Quickly and easily build a workflow doing "actual stuff"

The first part of the task involves using KNIME’s RDKit integration. The students build a workflow from scratch to experience how this process works. They are given detailed instructions on which nodes they’ll need. They learn how to load a set of molecules from ChEMBL (also discussed in the lectures), parsing them as the correct datatype into RDKit, and using that to calculate ECFP-like fingerprints. These are then used to generate a scatter plot of the “chemical space” from a t-SNE embedding.

The two main takeaways of this part of the practical are:

Illustrate the use of abstract techniques introduced in the lecture
Show them how to get a workflow up and running without coding

Fig. 2. Workflow built from scratch during the practical, with the generated output. The workflow loads and parses 6500 unique molecules from ChEMBL then calculates descriptors and fingerprints. t-SNE embeddings are generated and plotted to visualize the differences between descriptors and fingerprints to describe chemical diversity.

TeachOpenCADD: Immediate hands-on machine learning

In the second part of the practical, we want the students to get hands-on experience with training machine learning models. For the machine learning aspect, we use TeachOpenCADD-KNIME. TeachOpenCADD is a teaching platform that includes a set of workflows, published originally in 2019. It is still actively maintained and expanded upon. The licensing terms allow us to adapt the freely provided workflows to our needs.

Initially, we removed everything but sub-workflows 1, 2, and 7: ChEMBL data acquisition, molecular filtering, and ligand-based machine learning. This meant that students still had to drill down into metanodes and components to find the settings they needed to adjust, such as the number of layers of the DNN and the number of trees in the Random Forest models. In subsequent years, we’ve streamlined all these settings through component configuration options. Now, it is much simpler to get started and train neural networks to predict bioactivities.

Readily available learning materials

During the lectures, we don’t have the time to discuss details about the software the students will be using in the practical assignments. We want to focus on the concepts and workings of the data science techniques, their power, and their shortcomings.

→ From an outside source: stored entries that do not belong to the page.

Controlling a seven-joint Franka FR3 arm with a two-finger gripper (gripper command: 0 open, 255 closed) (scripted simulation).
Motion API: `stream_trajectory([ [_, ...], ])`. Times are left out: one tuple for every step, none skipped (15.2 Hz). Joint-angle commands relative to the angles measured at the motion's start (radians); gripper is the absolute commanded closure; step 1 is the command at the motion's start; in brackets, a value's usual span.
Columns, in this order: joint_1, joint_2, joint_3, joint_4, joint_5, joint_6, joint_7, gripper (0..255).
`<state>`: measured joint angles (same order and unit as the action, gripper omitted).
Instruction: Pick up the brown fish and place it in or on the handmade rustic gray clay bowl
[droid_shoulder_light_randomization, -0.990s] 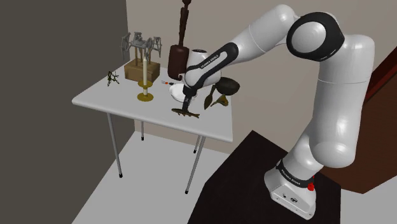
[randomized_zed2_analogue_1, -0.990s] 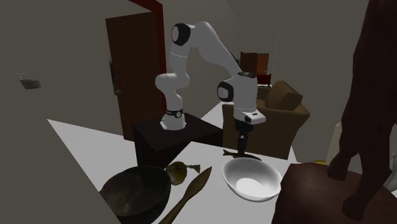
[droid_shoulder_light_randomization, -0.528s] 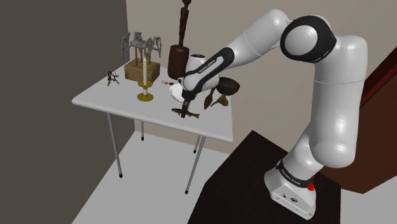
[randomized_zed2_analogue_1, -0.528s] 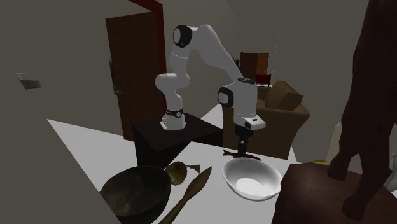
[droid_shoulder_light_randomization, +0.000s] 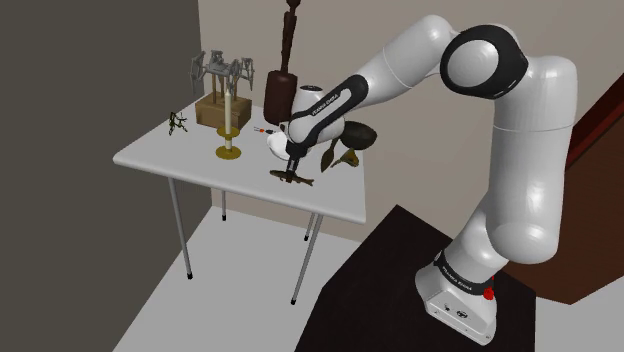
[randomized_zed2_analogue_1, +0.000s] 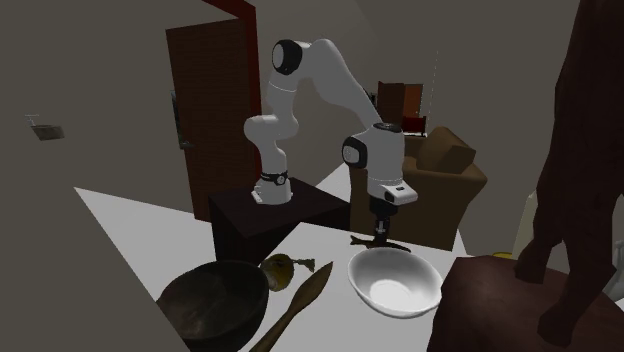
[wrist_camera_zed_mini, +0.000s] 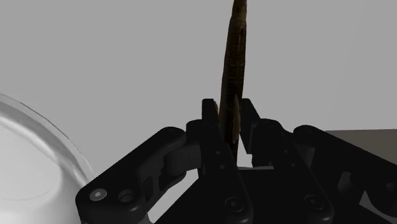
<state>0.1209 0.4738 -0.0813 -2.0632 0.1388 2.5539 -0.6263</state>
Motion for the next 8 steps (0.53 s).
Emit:
stream_trajectory([
  [0.000,0.000,0.000,0.000,0.000,0.000,0.000,255],
  [0.000,0.000,0.000,0.000,0.000,0.000,0.000,255],
  [0.000,0.000,0.000,0.000,0.000,0.000,0.000,255],
  [0.000,0.000,0.000,0.000,0.000,0.000,0.000,255],
  [0.000,0.000,0.000,0.000,0.000,0.000,0.000,255],
  [-0.001,0.000,0.000,0.000,0.000,0.000,-0.001,255],
  [0.000,-0.011,-0.002,-0.001,-0.002,-0.010,0.001,255],
  [0.002,-0.022,-0.003,-0.002,-0.004,-0.020,0.003,255],
])
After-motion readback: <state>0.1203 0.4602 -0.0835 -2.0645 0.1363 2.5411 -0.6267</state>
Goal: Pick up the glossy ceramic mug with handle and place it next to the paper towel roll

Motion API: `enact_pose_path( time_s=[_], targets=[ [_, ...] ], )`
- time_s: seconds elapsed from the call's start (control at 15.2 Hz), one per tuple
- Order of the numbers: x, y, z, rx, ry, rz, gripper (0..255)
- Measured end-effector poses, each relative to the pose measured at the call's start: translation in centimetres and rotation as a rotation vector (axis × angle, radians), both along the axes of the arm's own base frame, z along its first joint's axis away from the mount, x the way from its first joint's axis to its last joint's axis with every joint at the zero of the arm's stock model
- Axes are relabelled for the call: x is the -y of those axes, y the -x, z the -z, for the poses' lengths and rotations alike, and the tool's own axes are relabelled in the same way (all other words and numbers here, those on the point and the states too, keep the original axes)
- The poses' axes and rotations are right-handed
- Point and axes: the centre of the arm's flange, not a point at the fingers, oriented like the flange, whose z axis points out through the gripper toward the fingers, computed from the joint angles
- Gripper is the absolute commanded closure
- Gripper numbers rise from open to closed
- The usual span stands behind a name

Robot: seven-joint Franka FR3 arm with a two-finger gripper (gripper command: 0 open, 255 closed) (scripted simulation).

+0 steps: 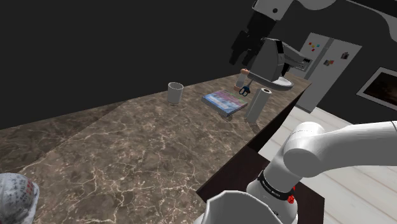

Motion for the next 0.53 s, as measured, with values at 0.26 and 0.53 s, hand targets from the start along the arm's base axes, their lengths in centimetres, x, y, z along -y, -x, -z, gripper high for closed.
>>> enact_pose_path(
  time_s=[0.26,0.53],
  targets=[
    [0.8,-2.2,1.6,-0.006,0.001,-0.008,0],
    [2.3,-6.4,4.3,-0.017,0.004,-0.025,0]
  ],
)
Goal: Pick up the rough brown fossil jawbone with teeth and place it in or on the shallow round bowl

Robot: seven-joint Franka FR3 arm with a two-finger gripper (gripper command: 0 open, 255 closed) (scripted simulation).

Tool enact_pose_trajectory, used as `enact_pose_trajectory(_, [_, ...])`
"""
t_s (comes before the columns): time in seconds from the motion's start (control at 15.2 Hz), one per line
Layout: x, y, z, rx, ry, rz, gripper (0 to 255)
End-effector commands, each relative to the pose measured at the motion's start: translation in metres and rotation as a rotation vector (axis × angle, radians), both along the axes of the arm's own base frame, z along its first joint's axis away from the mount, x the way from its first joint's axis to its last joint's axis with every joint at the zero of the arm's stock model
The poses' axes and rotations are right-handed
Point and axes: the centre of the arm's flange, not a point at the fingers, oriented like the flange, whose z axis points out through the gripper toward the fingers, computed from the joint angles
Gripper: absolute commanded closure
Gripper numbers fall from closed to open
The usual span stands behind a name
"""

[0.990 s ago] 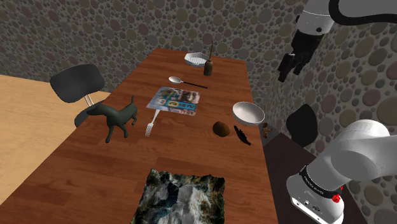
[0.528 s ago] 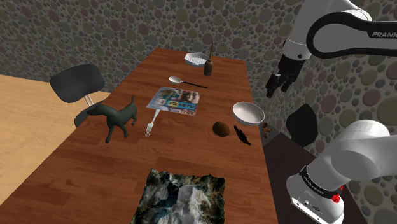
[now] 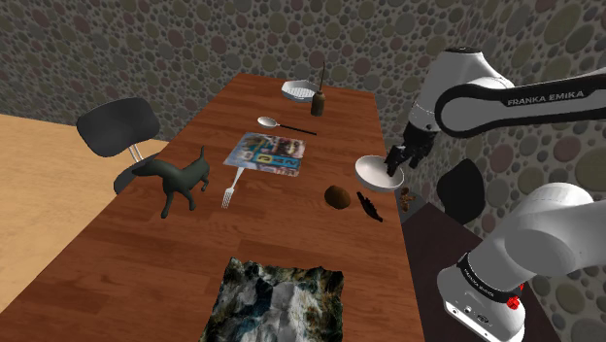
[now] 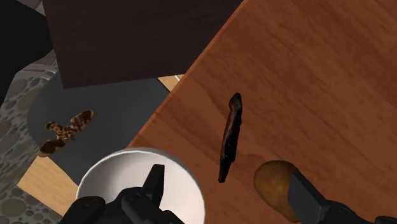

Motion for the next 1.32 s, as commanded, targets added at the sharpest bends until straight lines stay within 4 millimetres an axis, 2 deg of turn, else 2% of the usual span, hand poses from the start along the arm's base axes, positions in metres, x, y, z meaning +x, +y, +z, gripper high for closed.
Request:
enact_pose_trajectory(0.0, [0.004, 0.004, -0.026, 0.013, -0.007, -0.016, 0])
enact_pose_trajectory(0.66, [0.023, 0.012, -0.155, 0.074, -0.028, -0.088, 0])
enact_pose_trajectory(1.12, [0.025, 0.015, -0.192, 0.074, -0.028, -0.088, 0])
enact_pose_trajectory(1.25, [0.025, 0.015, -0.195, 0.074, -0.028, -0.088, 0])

Therefore, in the lecture before students begin the practical, I explain only the very basics of KNIME: the concept of workflow-based analysis tools as well as a few slides about what KNIME nodes are and how to execute them. The intuitive interface is easy to understand and I can point students to a vast range of online instructional videos about KNIME for them to dive deeper.

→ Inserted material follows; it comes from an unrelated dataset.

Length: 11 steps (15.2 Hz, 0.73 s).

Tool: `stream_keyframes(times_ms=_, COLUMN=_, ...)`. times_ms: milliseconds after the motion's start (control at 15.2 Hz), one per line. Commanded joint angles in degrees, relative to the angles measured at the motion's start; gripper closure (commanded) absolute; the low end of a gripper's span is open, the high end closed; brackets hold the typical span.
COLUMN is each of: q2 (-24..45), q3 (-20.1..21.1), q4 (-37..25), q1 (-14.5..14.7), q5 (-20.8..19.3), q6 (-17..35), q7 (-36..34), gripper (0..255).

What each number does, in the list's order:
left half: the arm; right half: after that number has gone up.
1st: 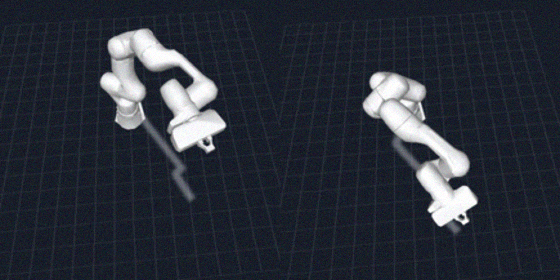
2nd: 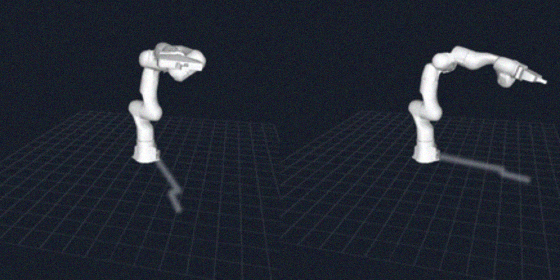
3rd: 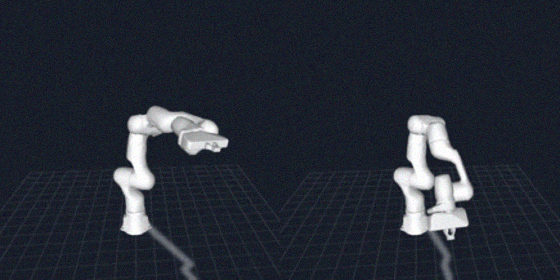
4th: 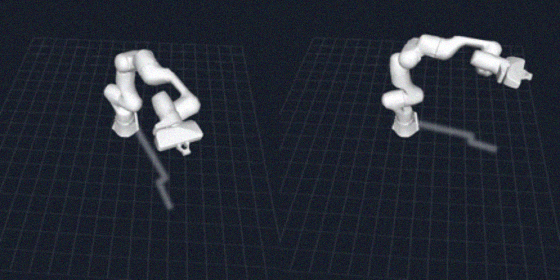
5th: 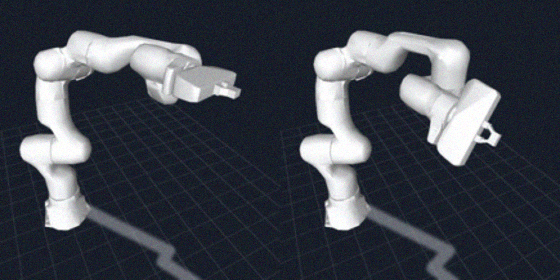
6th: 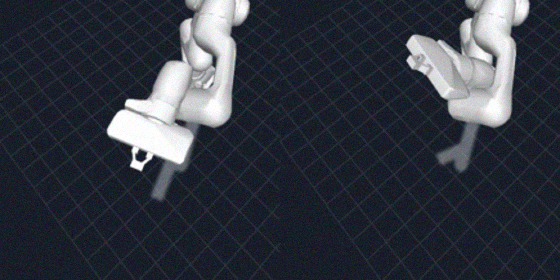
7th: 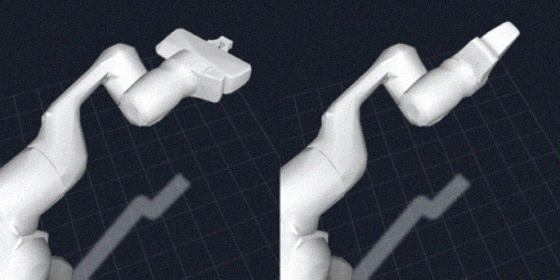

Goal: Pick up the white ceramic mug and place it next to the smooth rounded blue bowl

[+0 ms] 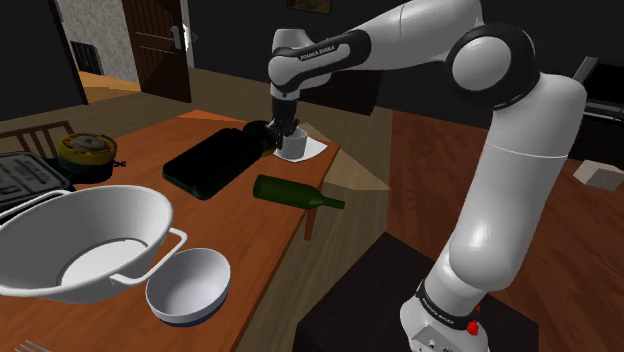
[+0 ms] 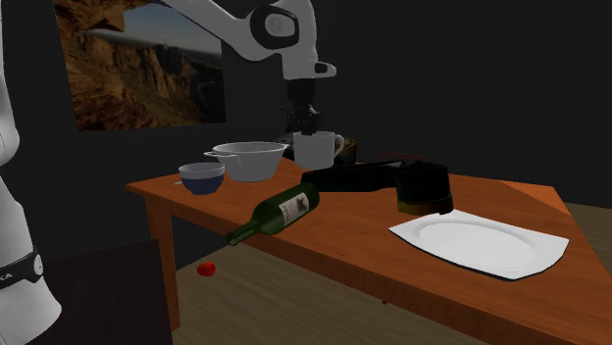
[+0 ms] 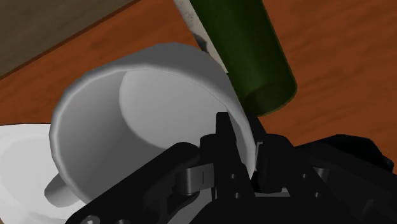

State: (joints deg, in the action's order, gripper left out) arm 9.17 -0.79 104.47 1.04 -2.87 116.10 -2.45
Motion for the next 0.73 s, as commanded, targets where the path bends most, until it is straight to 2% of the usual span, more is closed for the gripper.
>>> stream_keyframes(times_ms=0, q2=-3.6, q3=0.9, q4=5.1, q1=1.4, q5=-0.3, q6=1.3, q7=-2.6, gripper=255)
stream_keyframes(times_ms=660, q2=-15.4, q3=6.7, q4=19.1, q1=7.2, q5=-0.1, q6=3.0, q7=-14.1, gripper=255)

This allows me to focus our lectures on the content, while still giving the students a good way of getting familiar with KNIME.

Note. A wide variety of teaching materials is readily available through the KNIME Educators Alliance, which teachers can freely join. The videos used in our course directly come from the teaching materials repository, accessible through the Educators Alliance.

Will I stick to using KNIME to teach data science?

As mentioned, our future students will be increasingly adept at working in a code environment. Not only are our bachelor’s programs introducing courses around this topic, school systems are also exposing students to programming languages from an early age. Everything we do in our KNIME-based practical, such as TeachOpenCADD, can be done in Python as well. However I see good reason to stick with our current course design.

Our course is about getting students familiar with the concepts and technologies. Through the low-code environment, they can focus immediately on the analytics, rather than learning the coding language. With this hands-on experience we maximize their chance of understanding what they are doing quickly and seeing the added benefit.

Besides, KNIME is incredibly flexible software. If students are looking for a way to solve a specific task, a phrase they’ll often here is: “You know there is a node for that!’ And if there isn’t a KNIME-native node to perform the task, the KNIME-Python integration enables you to incorporate some Python into your workflow and add the functionality yourself.